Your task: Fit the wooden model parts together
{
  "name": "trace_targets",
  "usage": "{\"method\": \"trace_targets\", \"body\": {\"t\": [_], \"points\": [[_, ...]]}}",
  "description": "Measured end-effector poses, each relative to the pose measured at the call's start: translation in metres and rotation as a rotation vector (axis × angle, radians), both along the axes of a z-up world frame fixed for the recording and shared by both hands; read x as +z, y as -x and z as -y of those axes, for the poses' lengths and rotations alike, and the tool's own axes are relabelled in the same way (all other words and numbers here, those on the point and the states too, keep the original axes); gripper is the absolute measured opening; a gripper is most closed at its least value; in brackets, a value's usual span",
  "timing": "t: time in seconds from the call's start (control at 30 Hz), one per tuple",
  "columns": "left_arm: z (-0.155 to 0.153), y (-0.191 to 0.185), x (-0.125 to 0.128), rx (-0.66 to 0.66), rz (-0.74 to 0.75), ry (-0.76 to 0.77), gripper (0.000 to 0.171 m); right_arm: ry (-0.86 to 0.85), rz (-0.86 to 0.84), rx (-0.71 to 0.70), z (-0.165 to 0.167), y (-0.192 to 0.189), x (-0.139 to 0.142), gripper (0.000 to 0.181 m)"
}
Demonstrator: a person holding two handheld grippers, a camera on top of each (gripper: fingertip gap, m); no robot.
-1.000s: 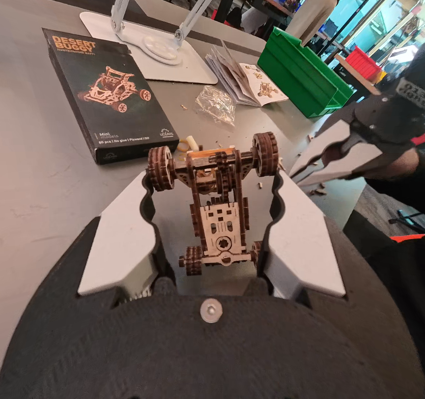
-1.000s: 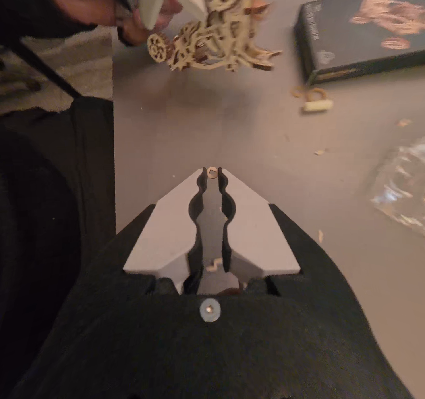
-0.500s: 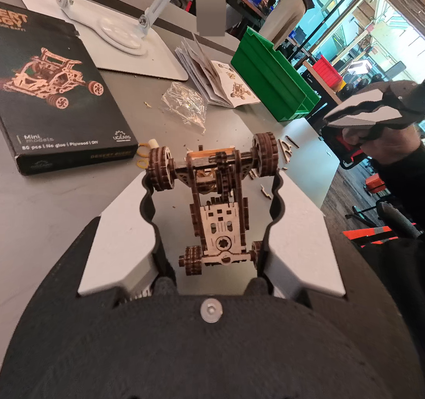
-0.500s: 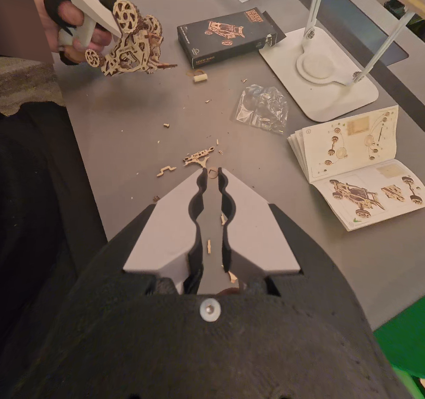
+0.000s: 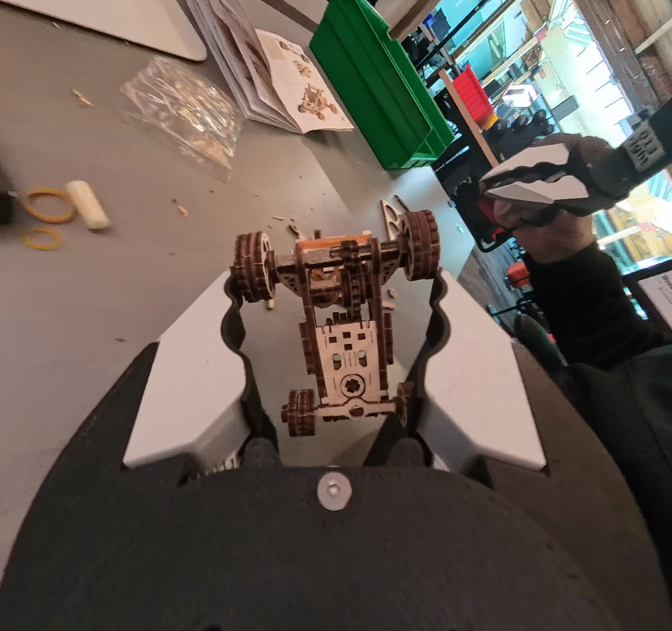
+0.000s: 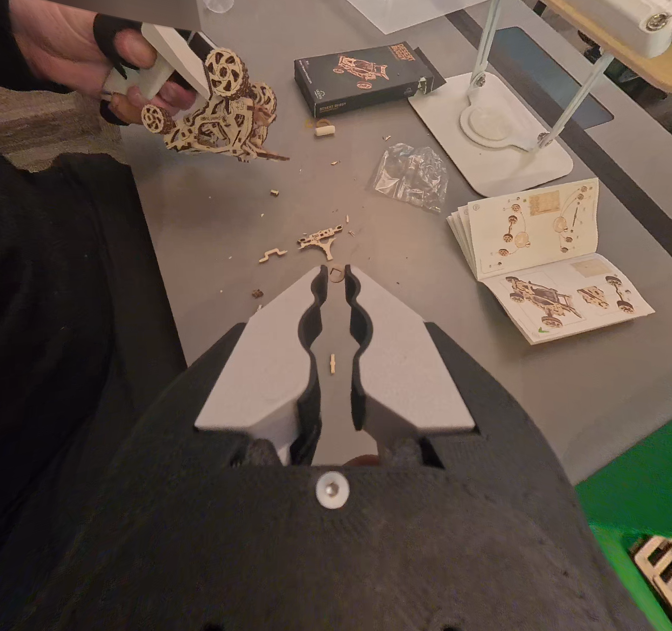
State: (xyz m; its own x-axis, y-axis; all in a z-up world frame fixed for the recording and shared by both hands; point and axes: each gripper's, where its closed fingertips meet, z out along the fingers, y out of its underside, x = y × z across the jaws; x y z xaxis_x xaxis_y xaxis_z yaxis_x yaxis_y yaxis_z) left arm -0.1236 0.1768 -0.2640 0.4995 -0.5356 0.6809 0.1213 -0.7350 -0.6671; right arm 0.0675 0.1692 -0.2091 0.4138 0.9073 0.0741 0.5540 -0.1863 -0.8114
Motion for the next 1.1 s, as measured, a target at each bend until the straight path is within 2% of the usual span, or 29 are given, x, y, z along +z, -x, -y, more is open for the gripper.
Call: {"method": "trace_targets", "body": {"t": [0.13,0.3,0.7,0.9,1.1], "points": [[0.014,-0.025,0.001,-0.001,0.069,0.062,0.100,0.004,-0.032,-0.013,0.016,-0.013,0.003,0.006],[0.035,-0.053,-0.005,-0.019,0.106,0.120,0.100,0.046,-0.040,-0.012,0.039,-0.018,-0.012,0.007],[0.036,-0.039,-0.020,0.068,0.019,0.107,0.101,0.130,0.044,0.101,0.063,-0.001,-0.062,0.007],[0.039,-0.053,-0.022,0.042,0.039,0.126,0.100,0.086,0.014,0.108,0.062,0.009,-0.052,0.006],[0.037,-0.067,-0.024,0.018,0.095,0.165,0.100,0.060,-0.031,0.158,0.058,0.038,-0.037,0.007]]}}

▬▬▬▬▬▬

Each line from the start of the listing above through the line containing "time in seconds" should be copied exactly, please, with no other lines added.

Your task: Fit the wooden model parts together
{
  "name": "trace_targets",
  "usage": "{\"method\": \"trace_targets\", \"body\": {\"t\": [_], \"points\": [[_, ...]]}}",
  "description": "Measured end-effector poses, each relative to the pose measured at the call's start: translation in metres and rotation as a rotation vector (axis × angle, radians), both along the axes of a z-up world frame fixed for the recording and shared by both hands; read x as +z, y as -x and z as -y of those axes, for the poses' lengths and rotations alike, and the tool's own axes are relabelled in the same way (all other words and numbers here, those on the point and the states too, keep the original axes); gripper is the absolute measured opening; a gripper is most closed at its least value; in brackets, a value's usual span",
  "timing": "t: time in seconds from the call's start (control at 30 Hz), one per tuple",

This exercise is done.